#### Exercise requirements:
Below are some records. Print exactly the lines between the one holding "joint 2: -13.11" and the one holding "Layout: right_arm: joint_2", inclusive, and nothing else.

#### Records provided:
*** Begin section ***

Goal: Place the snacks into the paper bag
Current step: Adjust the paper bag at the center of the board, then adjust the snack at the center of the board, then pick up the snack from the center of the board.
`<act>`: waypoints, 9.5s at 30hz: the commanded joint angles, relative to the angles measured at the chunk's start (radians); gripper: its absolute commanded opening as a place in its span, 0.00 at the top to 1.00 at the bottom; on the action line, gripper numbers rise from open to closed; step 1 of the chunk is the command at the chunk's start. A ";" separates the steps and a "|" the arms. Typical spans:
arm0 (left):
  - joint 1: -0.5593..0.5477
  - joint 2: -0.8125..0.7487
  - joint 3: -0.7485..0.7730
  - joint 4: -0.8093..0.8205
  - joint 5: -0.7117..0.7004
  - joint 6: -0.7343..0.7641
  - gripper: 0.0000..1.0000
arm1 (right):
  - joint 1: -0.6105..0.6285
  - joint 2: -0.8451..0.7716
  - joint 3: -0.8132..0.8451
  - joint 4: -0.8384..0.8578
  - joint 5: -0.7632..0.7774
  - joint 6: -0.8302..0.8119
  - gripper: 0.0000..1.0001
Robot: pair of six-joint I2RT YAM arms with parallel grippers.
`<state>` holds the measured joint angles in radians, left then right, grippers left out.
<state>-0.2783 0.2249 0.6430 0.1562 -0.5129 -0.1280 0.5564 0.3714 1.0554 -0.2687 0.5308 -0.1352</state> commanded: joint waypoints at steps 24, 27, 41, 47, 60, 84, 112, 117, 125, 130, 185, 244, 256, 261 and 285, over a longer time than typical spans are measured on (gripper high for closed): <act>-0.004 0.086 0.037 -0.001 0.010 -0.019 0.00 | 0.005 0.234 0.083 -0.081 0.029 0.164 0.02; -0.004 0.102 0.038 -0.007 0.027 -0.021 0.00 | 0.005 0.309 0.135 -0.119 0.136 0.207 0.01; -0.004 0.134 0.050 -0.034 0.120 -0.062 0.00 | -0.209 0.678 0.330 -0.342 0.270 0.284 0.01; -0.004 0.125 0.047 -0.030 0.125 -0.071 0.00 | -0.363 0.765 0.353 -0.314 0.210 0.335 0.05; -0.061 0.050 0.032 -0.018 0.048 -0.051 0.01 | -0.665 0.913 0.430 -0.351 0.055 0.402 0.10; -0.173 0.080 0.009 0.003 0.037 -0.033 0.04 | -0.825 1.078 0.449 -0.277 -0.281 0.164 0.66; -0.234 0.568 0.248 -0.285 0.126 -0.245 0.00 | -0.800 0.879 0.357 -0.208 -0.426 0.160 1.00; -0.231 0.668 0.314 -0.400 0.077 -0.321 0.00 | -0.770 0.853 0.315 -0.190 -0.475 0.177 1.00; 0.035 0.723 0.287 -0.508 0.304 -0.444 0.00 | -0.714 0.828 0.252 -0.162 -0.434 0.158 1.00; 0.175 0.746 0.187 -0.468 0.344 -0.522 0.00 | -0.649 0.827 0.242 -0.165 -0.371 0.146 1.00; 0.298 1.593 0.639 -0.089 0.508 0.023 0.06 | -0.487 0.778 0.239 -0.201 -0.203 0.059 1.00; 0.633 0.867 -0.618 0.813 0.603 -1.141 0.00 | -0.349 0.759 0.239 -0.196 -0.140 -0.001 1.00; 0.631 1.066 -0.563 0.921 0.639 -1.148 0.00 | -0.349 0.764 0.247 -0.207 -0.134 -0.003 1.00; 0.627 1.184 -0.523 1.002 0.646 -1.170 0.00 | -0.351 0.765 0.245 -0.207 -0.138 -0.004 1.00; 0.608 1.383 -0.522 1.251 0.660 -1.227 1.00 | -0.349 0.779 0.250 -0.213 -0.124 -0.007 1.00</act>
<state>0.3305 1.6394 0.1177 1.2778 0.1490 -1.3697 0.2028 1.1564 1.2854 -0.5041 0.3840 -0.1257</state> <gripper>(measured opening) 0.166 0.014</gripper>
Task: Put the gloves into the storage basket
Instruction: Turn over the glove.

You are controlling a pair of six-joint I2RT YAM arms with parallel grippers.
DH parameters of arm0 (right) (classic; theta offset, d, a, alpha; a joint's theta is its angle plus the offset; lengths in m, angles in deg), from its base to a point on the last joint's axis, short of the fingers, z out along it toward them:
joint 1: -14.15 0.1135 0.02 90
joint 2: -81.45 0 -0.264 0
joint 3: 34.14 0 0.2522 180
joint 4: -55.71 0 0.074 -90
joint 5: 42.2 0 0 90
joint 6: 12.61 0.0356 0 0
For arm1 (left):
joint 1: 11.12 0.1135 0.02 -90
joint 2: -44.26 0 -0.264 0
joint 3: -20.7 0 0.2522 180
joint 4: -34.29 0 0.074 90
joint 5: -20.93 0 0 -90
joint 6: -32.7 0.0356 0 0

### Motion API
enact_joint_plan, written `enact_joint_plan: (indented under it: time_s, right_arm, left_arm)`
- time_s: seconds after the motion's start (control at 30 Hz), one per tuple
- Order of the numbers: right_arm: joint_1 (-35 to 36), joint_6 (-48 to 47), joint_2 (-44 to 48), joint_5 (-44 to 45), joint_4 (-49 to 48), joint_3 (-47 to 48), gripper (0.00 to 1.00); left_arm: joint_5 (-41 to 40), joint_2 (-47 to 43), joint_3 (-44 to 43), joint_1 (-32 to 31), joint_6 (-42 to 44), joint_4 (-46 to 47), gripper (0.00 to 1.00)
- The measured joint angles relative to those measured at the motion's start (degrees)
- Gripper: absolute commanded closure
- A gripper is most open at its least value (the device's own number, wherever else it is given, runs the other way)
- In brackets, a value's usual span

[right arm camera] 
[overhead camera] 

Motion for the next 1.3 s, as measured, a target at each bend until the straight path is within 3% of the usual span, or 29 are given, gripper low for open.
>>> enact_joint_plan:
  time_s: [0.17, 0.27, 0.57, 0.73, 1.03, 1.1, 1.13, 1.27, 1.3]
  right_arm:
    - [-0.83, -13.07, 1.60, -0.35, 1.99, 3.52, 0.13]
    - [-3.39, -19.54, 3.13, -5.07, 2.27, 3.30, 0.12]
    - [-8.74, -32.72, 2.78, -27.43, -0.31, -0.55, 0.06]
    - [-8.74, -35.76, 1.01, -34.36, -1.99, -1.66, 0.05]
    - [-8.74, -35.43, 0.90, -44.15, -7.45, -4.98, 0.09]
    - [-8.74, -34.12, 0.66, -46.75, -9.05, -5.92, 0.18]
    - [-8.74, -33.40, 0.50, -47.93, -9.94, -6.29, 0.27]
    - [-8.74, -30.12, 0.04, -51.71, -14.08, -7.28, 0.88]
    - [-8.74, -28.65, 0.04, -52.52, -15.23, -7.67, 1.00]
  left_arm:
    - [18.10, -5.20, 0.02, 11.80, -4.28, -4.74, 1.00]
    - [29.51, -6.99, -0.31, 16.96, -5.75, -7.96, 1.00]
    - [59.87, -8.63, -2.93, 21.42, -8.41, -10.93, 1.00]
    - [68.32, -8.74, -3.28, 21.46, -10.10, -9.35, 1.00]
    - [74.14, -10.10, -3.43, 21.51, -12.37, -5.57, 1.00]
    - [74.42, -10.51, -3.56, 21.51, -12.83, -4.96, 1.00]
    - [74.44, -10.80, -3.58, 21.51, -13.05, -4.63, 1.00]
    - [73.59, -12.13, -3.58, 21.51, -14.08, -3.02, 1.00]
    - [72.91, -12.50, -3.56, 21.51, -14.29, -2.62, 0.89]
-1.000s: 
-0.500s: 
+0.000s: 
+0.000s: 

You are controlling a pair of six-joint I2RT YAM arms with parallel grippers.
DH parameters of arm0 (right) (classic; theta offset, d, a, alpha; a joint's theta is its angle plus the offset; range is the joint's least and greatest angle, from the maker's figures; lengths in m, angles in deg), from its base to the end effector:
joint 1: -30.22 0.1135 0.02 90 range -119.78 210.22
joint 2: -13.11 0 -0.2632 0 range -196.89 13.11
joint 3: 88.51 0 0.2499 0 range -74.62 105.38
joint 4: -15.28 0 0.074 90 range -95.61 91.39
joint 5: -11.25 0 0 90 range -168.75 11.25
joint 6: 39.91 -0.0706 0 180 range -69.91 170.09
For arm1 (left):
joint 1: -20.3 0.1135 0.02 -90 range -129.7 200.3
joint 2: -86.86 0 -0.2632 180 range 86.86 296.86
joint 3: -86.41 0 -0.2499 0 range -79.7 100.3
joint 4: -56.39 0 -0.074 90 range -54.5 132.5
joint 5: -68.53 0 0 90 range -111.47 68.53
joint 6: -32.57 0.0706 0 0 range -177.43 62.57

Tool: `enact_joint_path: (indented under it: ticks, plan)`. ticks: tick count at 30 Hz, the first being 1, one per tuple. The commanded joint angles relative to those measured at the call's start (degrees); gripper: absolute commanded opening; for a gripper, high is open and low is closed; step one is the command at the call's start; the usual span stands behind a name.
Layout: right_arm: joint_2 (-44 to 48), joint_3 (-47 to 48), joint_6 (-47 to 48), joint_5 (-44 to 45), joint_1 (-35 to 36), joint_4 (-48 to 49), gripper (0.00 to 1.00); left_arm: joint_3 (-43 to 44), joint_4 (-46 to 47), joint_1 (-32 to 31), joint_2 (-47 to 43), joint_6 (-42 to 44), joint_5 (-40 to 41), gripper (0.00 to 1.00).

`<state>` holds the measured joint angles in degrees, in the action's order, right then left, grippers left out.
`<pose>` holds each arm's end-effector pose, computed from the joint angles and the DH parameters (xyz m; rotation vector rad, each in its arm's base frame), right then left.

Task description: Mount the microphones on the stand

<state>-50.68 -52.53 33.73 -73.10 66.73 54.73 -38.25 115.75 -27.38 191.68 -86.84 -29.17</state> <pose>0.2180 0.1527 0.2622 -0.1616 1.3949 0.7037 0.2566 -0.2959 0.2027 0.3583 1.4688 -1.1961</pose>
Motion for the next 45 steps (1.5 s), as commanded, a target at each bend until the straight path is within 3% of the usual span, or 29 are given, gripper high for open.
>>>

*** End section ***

#### Output for this exercise:
joint 2: -13.11 0 -0.2632 0 range -196.89 13.11
joint 3: 88.51 0 0.2499 0 range -74.62 105.38
joint 4: -15.28 0 0.074 90 range -95.61 91.39
joint 5: -11.25 0 0 90 range -168.75 11.25
joint 6: 39.91 -0.0706 0 180 range -69.91 170.09
For arm1 (left):
joint 1: -20.3 0.1135 0.02 -90 range -129.7 200.3
joint 2: -86.86 0 -0.2632 180 range 86.86 296.86
joint 3: -86.41 0 -0.2499 0 range -79.7 100.3
joint 4: -56.39 0 -0.074 90 range -54.5 132.5
joint 5: -68.53 0 0 90 range -111.47 68.53
joint 6: -32.57 0.0706 0 0 range -177.43 62.57

Tool: `enact_joint_path: (indented under it: ticks, plan)`. ticks: tick count at 30 Hz, the first being 1, one per tuple. The commanded joint angles relative to those measured at the call's start (degrees); gripper: absolute commanded opening; for a gripper, high is open and low is closed; step one is the command at the call's start; the usual span stands behind a name.
Layout: right_arm: joint_2 (-44 to 48), joint_3 (-47 to 48), joint_6 (-47 to 48), joint_5 (-44 to 45), joint_1 (-35 to 36), joint_4 (-48 to 49), gripper (0.00 to 1.00); left_arm: joint_3 (-43 to 44), joint_4 (-46 to 47), joint_1 (-32 to 31), joint_2 (-47 to 43), joint_6 (-42 to 44), joint_5 (-40 to 41), gripper (0.00 to 1.00).

With the answer given, the exercise is complete.